Georgia can expand Medicaid in a few different ways
- The Georgia Department of Community Health, the state Medicaid agency, can submit a state plan amendment to the federal government. The federal government has 90 days to approve it. Most expansion states took this path, referred to as a “traditional” Medicaid expansion.
- The state Medicaid agency can submit a request to the federal government to waive certain parts of the Medicaid program. This plan, called an 1115 Medicaid waiver, can include increasing the Medicaid income eligibility to 138 percent of poverty. So far, seven states expanded Medicaid using waivers. For more about the differences between traditional Medicaid expansion and Medicaid 1115 waivers, see this fact sheet.

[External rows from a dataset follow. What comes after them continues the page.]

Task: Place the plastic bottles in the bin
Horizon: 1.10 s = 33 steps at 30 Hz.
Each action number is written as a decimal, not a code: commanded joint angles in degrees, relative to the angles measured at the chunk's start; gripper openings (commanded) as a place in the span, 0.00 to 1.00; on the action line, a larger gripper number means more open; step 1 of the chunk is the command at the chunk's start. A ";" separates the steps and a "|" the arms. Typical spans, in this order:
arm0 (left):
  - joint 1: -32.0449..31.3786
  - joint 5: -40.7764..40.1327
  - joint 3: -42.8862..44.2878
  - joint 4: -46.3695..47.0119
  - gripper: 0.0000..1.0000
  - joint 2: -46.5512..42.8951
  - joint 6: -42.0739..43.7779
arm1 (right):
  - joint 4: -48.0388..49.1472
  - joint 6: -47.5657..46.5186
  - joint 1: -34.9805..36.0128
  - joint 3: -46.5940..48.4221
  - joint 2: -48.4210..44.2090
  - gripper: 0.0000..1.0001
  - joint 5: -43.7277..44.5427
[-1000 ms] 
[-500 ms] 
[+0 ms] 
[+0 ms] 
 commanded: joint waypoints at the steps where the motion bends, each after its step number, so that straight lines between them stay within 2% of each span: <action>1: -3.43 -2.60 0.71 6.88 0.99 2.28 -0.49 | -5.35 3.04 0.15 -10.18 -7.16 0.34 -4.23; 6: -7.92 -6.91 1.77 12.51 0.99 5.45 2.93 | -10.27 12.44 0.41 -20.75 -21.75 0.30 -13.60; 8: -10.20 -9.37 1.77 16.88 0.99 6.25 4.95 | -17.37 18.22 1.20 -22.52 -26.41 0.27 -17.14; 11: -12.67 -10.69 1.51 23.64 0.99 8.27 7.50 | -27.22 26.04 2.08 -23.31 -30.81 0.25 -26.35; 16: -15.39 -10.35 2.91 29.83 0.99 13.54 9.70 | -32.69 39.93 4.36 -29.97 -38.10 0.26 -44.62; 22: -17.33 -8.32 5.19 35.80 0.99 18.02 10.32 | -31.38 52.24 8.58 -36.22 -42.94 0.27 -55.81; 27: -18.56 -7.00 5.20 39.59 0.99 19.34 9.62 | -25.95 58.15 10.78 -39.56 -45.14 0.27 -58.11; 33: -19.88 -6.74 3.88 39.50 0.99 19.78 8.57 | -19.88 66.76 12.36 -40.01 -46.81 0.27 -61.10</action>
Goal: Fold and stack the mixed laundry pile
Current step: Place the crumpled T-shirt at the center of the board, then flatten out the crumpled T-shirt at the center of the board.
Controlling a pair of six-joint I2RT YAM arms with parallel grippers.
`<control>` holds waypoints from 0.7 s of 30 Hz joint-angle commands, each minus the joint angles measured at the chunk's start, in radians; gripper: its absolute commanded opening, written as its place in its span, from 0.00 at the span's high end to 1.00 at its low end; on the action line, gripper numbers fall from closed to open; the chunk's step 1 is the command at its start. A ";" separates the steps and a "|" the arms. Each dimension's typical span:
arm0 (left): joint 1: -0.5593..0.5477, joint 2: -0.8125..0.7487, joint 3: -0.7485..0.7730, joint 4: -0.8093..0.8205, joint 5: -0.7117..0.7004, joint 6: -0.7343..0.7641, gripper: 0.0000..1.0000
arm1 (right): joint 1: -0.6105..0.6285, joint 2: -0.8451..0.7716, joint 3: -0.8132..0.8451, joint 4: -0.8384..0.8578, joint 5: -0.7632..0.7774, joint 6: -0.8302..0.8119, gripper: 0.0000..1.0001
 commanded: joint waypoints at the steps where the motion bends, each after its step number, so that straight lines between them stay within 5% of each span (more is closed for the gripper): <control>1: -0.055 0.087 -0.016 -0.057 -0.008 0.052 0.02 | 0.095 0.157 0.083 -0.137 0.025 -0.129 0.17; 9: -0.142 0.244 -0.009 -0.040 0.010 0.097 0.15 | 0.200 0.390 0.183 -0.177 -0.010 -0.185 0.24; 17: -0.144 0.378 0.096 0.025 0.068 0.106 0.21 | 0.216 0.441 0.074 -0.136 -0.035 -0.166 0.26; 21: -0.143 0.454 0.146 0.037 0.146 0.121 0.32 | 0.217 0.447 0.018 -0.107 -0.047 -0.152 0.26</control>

- In December of 2019, Georgia submitted an 1115 waiver that partially expanded Medicaid eligibility up to 100 percent of the poverty line. The plan has not yet been approved, but it includes work reporting requirements and is expected to only receive a 67 percent federal match instead of the full expansion’s 90 percent match. Senate Bill (SB) 106, signed in March of 2019, restricted the Department of Community Health from extending coverage past the poverty line. State leaders should consider the following options to remove this restriction and allow the state to receive higher federal funding to cover more people during the crisis and beyond:
- When state lawmakers reconvene for legislative session, they can amend SB 106 to allow expansion up to 138 percent of poverty and/or add language to the budget allowing the department to pursue a full expansion.
- The Governor should consider if his emergency powers would allow him to authorize a full Medicaid expansion by suspending the restrictions from SB 106 to prevent delay in pursuing expanded coverage. The governor’s public health emergency powers allow him to “suspend any regulatory statute prescribing the procedures for conduct of state business, or the orders, rules, or regulations of any state agency, if strict compliance with any statute, order, rule, or regulation would in any way prevent, hinder, or delay necessary action in coping with the emergency.”
- The Department of Community Health should consider ways to expand coverage through emergency 1115(a) Medicaid waivers and resubmitting the state’s current waiver to remove work reporting requirements.